Musicians, bloggers, writers–if you’re toiling in the long tail, getting stuck at zero is now a real possibility. Being just like the other guys but trying harder is less of an effective strategy than ever before.

Keeping a secret

By now, the Harry Potter hype machine has told you all about the pre-shipped copies, the scanned book and the spoilers. No doubt it’ll sell a few copies, and no doubt the reported $20 million on security (not to mention fedex expense) was both useful and ineffective.

The interesting thing for me is how the Net changes what it means for something to be a secret. Five hundred year old technology (books) is just too slow for the Net. The act of printing, storing and shipping millions of books takes too long for a secret to ever be in a book again.

My solution? A hybrid. Publish the first edition of the book without the last three chapters. Take your time, save the $20 million. Every purchaser then gets access (hey, everyone gets access) to the last three chapters on launch day.

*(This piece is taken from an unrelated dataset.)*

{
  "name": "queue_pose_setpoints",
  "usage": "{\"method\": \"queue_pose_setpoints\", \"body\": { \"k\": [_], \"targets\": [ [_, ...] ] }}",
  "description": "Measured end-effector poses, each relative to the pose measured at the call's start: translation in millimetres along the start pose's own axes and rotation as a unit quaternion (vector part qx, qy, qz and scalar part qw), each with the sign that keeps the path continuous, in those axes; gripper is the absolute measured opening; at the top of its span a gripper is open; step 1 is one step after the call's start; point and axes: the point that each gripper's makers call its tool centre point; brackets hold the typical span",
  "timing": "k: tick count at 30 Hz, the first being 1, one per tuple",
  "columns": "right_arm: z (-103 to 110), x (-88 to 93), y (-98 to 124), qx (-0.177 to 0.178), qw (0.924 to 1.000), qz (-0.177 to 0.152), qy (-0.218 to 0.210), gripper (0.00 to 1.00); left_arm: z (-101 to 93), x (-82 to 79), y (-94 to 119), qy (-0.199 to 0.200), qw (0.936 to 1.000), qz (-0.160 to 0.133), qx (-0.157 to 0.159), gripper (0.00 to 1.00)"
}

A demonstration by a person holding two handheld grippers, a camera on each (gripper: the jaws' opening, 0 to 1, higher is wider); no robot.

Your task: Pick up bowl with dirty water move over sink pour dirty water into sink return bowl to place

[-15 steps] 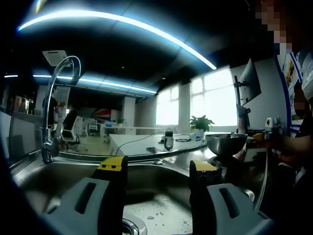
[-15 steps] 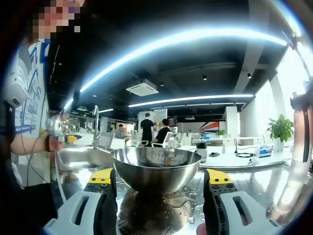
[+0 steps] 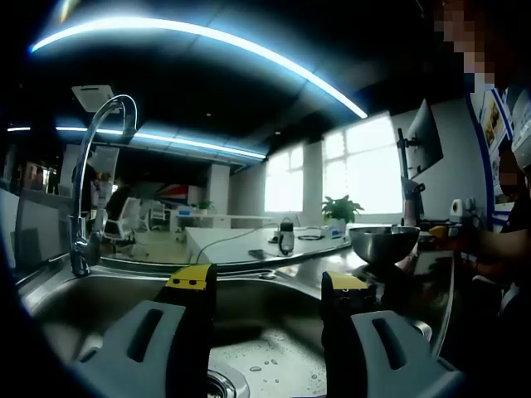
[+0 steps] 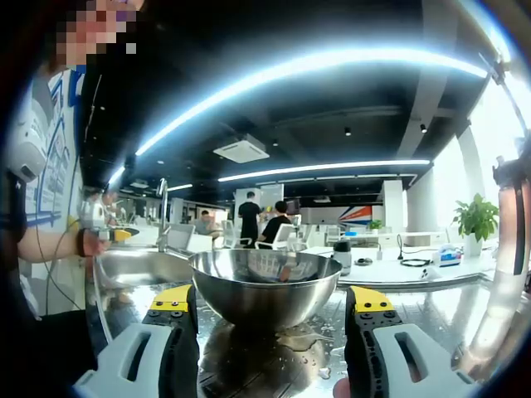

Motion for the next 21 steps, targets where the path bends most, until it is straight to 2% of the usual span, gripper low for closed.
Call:
{"method": "queue_pose_setpoints", "body": {
  "k": [21],
  "targets": [
    [0.5, -1.3, 0.1, 0.0, 1.0, -0.003, -0.002, 0.66, 0.0, 0.9, 0.0, -0.002, 1.0, 0.002, -0.002, 0.49]
  ]
}}
Point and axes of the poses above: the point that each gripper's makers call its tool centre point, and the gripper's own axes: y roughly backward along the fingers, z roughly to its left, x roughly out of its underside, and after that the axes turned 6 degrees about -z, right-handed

Books are souvenirs. No one is going to read Potter online, even if it’s free. Holding and owning the book, remembering when and how you got it… that’s what you’re paying for. Books are great at holding memories. They’re lousy at keeping secrets.

Jobs of the future, #1: Online Community Organizer

If you want to hire a union organizer, you probably know what to look for. Someone with resilience, passion, persistence and excellent interpersonal skills.

What if you want to hire someone to build an online community? Somebody to create and maintain a virtual world in which all the players in an industry feel like they need to be part of it? Like being the head of a big trade association, but without the bureaucracy and tedium…

It would help if that person understood technology, at least well enough to know what it could do. They would need to be able to write. But they also have to be able to seduce stragglers into joining the group in the first place, so they have to be able to understand a marketplace, do outbound selling and non-electronic communications. They have to be able to balance huge amounts of inbound correspondence without making people feel left out, and they have to be able to walk the fine line between rejecting trolls and alienating the good guys.

Since there’s no rule book, it would help to be willing to try new things, to be self-starting and obsessed with measurement as well.

If you were great at this, I’d imagine you’d never ever have trouble finding good work.

We’re all irrational

Well, most of us anyway.

This terrific article about a study of eBay buyers and sellers proves it. In some categories, more than 40% of the auctions went for more than the Buy it Now price. Hmmmm. Two tips from the end:

  • Set low opening prices. When choosing between identical items, buyers
    seem to favor whichever auction has the most bids. The best way to grab
    early bids: Start with a cheap price. By the time a $1 DVD auction
    reaches $10, it will probably attract more newcomers than a DVD that
    started at $10.
  • Don’t use secret reserves. A study of online auctions with and without
    hidden minimum prices showed that many buyers steer clear of items with
    a secret opening price. It’s like that old shopping joke, "If you have
    to ask how much it costs, you can’t afford it."